Back in the seventies, 1975 to be precise, a Californian, Gary Dahl, from Los Gatos decided to put a stone in a box and sell it (for $3.95) as if it were a live pet. He called it, appropriately, a “Pet Rock.” This new kind of pet came with a training manual with instructions on how to raise and care for it, as well as a set of commands: while “sit” and “stay” were fairly easy to accomplish, “roll over” usually required extra help on the part of the trainer and “come” was found to be impossible to teach reliably. Now, to you, the reader, this may sound trite, but to a pot-smoking hippie in 1975 it was the funniest thing since Reefer Madness—and by 1975 some 95% of Californians were pot-smoking hippies—and, accordingly, Mr. Dahl became a millionaire.
Later, in the 1980s, thanks to a clever needle-point seamster from Georgia , the world was introduced to little dolls called the “Cabbage Patch Kids.” For a $40.00 “adoption fee” you could be the proud parent of one of these orphans, which may not sound attractive to you, but America went wild, camping out in front of Wal-Mart, depleting their bank accounts at auctions, and dissolving marriages over custody issues; and by 1990, 65 million of these “kids” had found homes. Their creator, Xavier Roberts, found himself in a new home.
You may be asking yourself: “What is happening here?” Anthropologically speaking, the situation is easy enough to explain. This is what could be called a cultural phenomenon: that is, the deep-seated need of people to belong to a group expressing itself suddenly, and commercially, when a product hits the right market at the right time—or, to put it another way: consciously or subconsciously, we all desire shared experience, and material objects may act as proof of collective identity. In a word, it’s all about being human; and, dear reader, if you like it or not, humans buy Pet Rocks and Cabbage Patch Kids.

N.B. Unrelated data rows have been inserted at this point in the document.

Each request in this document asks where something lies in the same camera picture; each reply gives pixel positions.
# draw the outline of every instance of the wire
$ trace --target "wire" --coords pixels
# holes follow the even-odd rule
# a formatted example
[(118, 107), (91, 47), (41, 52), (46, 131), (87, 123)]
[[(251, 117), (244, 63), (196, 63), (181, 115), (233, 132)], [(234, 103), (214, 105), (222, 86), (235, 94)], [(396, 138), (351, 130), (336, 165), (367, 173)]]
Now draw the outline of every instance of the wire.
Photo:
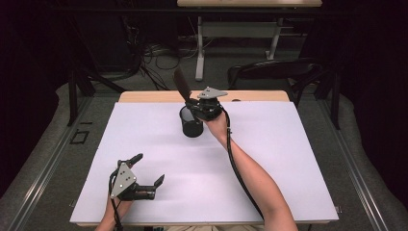
[(261, 210), (259, 209), (257, 203), (255, 202), (254, 198), (252, 197), (251, 193), (249, 193), (249, 190), (246, 188), (246, 185), (244, 181), (242, 180), (242, 177), (240, 175), (240, 172), (237, 169), (237, 166), (235, 165), (234, 161), (234, 156), (232, 155), (232, 149), (231, 149), (231, 127), (230, 127), (230, 118), (227, 113), (227, 111), (222, 108), (222, 110), (225, 112), (226, 120), (227, 120), (227, 150), (228, 150), (228, 156), (231, 162), (232, 169), (235, 172), (235, 175), (237, 176), (238, 181), (240, 182), (243, 190), (245, 191), (246, 195), (248, 196), (249, 200), (252, 202), (254, 205), (255, 209), (258, 211), (259, 215), (261, 216), (262, 219), (264, 219), (264, 216), (262, 215)]

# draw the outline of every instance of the forearm
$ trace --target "forearm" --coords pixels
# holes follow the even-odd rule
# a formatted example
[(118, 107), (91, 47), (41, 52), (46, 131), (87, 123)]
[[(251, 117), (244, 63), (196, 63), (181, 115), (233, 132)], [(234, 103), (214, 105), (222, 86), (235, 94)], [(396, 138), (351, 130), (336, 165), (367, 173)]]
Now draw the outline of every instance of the forearm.
[[(227, 150), (227, 142), (220, 143)], [(265, 218), (266, 230), (296, 230), (288, 204), (270, 175), (232, 140), (231, 151), (243, 182)]]

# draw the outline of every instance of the floor
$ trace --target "floor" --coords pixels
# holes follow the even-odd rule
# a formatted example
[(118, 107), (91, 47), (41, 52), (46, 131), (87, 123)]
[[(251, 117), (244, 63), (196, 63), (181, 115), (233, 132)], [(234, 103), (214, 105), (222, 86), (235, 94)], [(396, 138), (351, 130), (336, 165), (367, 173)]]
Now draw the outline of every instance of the floor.
[[(303, 39), (281, 38), (277, 59), (295, 57)], [(146, 66), (157, 73), (156, 80), (175, 90), (171, 81), (173, 67), (183, 67), (194, 90), (207, 86), (224, 90), (225, 73), (229, 66), (248, 64), (265, 58), (269, 43), (254, 39), (206, 40), (204, 80), (195, 82), (195, 56), (183, 53), (175, 58), (165, 48), (156, 48)], [(108, 78), (116, 75), (105, 73)], [(138, 73), (131, 78), (115, 80), (128, 90), (154, 90), (151, 79)], [(67, 127), (69, 116), (67, 86), (58, 90), (60, 106), (38, 146), (1, 198), (0, 230), (90, 230), (69, 223), (83, 182), (86, 179), (94, 152), (103, 135), (118, 94), (98, 82), (93, 83), (94, 97), (79, 97), (80, 115)], [(316, 101), (311, 94), (299, 106), (299, 115), (314, 149), (320, 170), (339, 209), (340, 220), (327, 225), (314, 225), (312, 230), (408, 230), (408, 214), (388, 192), (381, 177), (372, 167), (360, 143), (352, 104), (341, 99), (340, 125), (336, 130), (328, 119), (325, 100)], [(70, 143), (76, 131), (89, 131), (84, 145)], [(299, 230), (308, 225), (299, 224)]]

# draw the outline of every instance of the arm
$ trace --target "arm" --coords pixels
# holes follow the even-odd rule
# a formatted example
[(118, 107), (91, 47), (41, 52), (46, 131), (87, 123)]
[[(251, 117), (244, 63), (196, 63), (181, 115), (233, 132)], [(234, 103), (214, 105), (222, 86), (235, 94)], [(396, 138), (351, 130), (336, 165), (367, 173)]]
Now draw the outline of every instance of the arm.
[[(115, 198), (115, 204), (119, 203), (119, 199)], [(119, 213), (120, 218), (123, 218), (125, 214), (129, 211), (130, 207), (132, 206), (133, 201), (121, 201), (119, 207), (117, 208), (117, 212)], [(96, 227), (95, 231), (112, 231), (114, 230), (116, 225), (115, 216), (114, 216), (114, 208), (112, 207), (111, 198), (108, 196), (108, 200), (106, 203), (105, 214)]]
[[(219, 143), (227, 149), (225, 113), (214, 120), (204, 122)], [(291, 210), (274, 180), (232, 139), (231, 150), (242, 180), (264, 216), (265, 230), (297, 230)]]

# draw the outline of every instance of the black curtain
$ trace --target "black curtain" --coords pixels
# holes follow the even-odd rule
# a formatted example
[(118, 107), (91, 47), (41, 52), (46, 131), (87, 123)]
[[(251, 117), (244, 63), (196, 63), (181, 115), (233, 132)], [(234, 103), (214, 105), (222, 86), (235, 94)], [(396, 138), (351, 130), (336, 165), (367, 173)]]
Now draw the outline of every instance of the black curtain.
[(0, 6), (0, 127), (3, 193), (30, 156), (58, 107), (56, 89), (67, 82), (67, 56), (35, 1)]
[(390, 191), (408, 208), (408, 7), (406, 1), (325, 0), (358, 16), (317, 20), (301, 57), (339, 66), (363, 147)]

It is very important that the reader understands that cultural phenomena rise up from the human spirit, and certain aspects of human behavior cannot be quantified by scientific methodology or deconstructed by logical means. Just as what happens in your synapses has yet to be mapped, there is no blueprint to the absurdity of men and women, and woe to those who waste precious time attempting to define and discern the missing links between Pet Rocks, Cabbage Patch Kids, Big Macs and Harry Potter. And yet this is precisely what a special minority of us do: they are called art critics.
All too many critics make the mistake of confusing cultural phenomena with creative genius. They use the word “great” to denote an artist of grandeur, and yet they forget to define the word “art.” Provided the object is absurd, identifying it as a cultural phenomenon is not difficult. When the object shows a degree of expertise, however, questions of creativity wax uncontrollably, and the critics begin to laud the happy chap who happened to be in the right place at the right time. Indeed, history has seen the coming and going of many “pet rocks”—some of them have been “great,” although this is purely incidental. Case in point, Franz Kafka, who, at the risk of shocking certain readers, was not a great novelist. After all, how can he be called a great novelist if in his lifetime he never finished a novel?
If Kafka has earned the title “great” over the years, it has not been as a novelist, but as a paradox—and it is beyond the scope of this essay to explain how that happened. What can be said is that thanks to the labor of a cohort of writers, his mysterious and morbid world has grown like only something cultural can grow. It’s no longer a question of whether you think he is good or bad (for the record, he is good), but whether you have read him or not. Well, have you read him or not? Did you make it from page one to page 298 of The Castle without putting the book down? Are you a scholar? A student? Or a tourist in Prague looking to while away some time?